As described in detail above, according to the present invention, after a continuous image forming process is performed using an image support having a negative polarity organic photoconductor suitable for color copying machines, one-north printers, etc. Furthermore, even if a larger size sheet paper is used and the next image forming process is performed, a part of the image support remains positively charged and the next image forming process is started. It is possible to obtain at least the desired surface potential over the entire area during charging in the first image forming process, and there is no density restriction in the case of conventional image areas and white background areas. Eliminates fog during exposure and alignment, allowing you to obtain clear and good images.

[Brief explanation of the drawing]

Figures 1 and 3 show an embodiment of the present invention.
Fig. 1 is a schematic explanatory diagram of the surroundings of the photoreceptor, Fig. 2 is a partial sectional view of the photoreceptor, and Fig. 3 is a schematic perspective view of the photoreceptor.

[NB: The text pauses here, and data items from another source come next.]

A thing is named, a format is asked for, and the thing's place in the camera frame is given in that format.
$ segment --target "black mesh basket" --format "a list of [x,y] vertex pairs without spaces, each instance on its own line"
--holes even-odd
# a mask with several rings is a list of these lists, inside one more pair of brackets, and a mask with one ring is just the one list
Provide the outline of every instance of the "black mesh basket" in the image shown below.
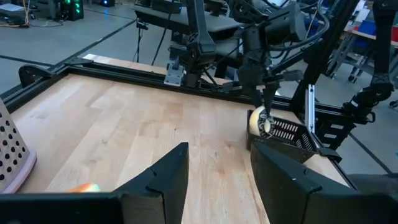
[[297,162],[305,162],[319,150],[311,138],[308,129],[295,122],[274,117],[275,125],[271,132],[272,137],[263,138],[250,133],[249,119],[253,110],[248,111],[248,125],[246,128],[246,148],[250,150],[253,142],[262,142],[265,145],[289,156]]

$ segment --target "pink base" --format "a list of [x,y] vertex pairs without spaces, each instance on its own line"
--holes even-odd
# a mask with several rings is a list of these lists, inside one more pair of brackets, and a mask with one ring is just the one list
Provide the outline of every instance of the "pink base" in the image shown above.
[[29,150],[29,157],[27,158],[23,168],[16,176],[14,181],[3,191],[1,194],[13,194],[15,193],[19,187],[24,183],[30,172],[32,171],[33,167],[36,164],[37,155],[35,151]]

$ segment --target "gray perforated container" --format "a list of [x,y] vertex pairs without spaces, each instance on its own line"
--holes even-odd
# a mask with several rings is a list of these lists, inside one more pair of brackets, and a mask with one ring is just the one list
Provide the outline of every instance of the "gray perforated container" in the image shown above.
[[6,106],[0,100],[0,193],[16,192],[36,160],[36,153],[27,148]]

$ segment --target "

Support, 12a.
...Charge generation layer, 12b...Charge transport layer, 12...
Organic photoconductor, 13... Image forming means 1G... IW
Electrical device, 17... Transfer charger, 22... Peeling charger.

Claims (1)

[Claims] An image forming apparatus comprising an image support having a negative organic photoconductor on a conductive support, and an image forming means for forming an image on the image support, the image forming means comprising:
A transfer device that faces the image support at least in a transfer section and applies a positive charge during image formation, and a transfer device that faces the image support in a peeling section during image formation and after continuous image formation until the next image formation step. An image forming apparatus comprising: a peeling device that applies an alternating current charge between the two.